It looks like you're new here. If you want to get involved, click one of these buttons!
When it comes to strengthening causal reasoning, I understand that offering other instances where a cause leads to an effect (cause -> effect) will act to strengthen an argument. In addition, I have read that offering instances where there is no cause there is no effect (no cause -> no effect) acts to strengthen arguments as well. One particular question that shows this logic is PT 66 Section 4 Question 12.
Is it true that (no cause -> no effect) acts to strengthen? I've tried to look into this and have come up with various answers.
Comments
I don't know, I am also looking for it. If I found anything good, I will message you here. But before that I want to visit https://elizabethanauthors.org/literature-review-topics.htm here because I am looking for the literature review topics and on that website, I found a lot of them.
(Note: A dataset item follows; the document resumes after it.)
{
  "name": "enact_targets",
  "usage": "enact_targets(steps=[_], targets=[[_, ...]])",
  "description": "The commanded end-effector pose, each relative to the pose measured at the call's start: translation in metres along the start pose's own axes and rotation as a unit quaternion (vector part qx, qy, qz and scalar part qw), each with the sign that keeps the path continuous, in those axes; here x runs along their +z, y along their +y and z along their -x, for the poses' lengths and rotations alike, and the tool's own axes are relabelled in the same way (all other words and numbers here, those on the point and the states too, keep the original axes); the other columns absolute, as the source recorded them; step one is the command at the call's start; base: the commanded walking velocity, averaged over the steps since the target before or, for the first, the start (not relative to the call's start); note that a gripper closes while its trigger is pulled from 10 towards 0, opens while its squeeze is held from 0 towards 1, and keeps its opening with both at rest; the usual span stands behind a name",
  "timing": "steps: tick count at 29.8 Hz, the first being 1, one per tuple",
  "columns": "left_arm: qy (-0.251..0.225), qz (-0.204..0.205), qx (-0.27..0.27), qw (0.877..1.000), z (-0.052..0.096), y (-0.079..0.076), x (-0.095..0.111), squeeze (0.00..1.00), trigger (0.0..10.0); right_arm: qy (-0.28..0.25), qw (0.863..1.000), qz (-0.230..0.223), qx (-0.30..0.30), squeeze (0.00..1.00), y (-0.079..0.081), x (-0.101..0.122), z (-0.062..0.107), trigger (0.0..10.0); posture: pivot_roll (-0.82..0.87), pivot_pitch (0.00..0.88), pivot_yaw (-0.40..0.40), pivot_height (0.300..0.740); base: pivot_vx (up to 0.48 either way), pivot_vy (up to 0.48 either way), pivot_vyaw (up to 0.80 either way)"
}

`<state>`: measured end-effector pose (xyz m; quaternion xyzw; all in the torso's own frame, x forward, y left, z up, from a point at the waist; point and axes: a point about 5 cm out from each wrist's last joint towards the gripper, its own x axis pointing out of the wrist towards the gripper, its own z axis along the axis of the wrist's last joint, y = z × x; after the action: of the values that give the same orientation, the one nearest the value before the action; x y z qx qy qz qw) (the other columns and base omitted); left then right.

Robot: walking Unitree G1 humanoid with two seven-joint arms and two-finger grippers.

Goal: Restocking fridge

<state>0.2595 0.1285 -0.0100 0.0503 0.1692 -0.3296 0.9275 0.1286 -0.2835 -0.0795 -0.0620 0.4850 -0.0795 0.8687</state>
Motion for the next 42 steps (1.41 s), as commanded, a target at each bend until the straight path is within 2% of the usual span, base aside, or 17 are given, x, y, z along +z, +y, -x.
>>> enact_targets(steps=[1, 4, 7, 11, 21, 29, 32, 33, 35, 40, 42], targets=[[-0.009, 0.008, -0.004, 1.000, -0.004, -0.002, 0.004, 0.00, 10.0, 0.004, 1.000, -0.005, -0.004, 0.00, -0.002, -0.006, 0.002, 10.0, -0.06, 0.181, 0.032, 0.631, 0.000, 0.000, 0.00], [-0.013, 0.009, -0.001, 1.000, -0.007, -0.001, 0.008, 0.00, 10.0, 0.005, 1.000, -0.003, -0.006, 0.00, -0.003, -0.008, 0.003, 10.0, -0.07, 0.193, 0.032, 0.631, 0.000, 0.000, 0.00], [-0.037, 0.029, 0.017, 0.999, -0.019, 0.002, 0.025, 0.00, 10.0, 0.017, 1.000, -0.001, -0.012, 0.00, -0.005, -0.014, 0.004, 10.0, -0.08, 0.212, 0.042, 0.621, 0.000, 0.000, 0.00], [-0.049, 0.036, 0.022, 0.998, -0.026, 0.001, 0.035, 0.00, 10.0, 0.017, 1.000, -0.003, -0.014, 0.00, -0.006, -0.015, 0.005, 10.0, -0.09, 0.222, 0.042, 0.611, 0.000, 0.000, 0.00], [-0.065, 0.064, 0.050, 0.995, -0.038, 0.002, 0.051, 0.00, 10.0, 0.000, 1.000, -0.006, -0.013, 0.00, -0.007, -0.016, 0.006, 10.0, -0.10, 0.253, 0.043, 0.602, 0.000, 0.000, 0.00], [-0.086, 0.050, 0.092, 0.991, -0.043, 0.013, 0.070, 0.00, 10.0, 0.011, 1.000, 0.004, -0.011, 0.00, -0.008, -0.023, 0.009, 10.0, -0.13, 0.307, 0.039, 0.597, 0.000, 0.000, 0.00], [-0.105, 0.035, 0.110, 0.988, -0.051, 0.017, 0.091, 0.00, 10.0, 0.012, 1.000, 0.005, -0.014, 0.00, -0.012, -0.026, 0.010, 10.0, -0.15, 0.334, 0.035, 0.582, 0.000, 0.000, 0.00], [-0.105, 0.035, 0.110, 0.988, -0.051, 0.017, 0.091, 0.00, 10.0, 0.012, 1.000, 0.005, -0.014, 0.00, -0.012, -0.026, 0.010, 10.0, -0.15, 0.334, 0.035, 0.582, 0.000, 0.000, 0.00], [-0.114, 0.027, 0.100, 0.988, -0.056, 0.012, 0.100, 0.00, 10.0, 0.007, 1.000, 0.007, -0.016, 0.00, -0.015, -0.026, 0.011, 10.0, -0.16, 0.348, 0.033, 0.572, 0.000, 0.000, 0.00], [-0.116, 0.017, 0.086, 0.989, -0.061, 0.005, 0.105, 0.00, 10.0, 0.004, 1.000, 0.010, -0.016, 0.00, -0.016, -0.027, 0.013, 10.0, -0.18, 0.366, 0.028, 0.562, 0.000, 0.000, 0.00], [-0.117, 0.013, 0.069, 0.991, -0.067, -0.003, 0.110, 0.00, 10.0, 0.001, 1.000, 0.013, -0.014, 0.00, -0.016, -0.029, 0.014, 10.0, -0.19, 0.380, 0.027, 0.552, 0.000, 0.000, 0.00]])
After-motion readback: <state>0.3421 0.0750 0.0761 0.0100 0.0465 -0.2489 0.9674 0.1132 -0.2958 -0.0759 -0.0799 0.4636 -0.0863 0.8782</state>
Yes. There are 5 ways to attack a causal argument on the LSAT. Show:
To strengthen, stop one of those things from happening. In your example, you are showing that #2 does not happen. If you haven't yet, memorize that and drill using it on different causal argument based question types, inserting the subject matter to formulate versions specific to that question. Its also helpful to just make up your own causal arguments then weaken/strengthen. As soon as you see a correlative statement on the test you should be bringing those attacks to bear... like an automatic reaction.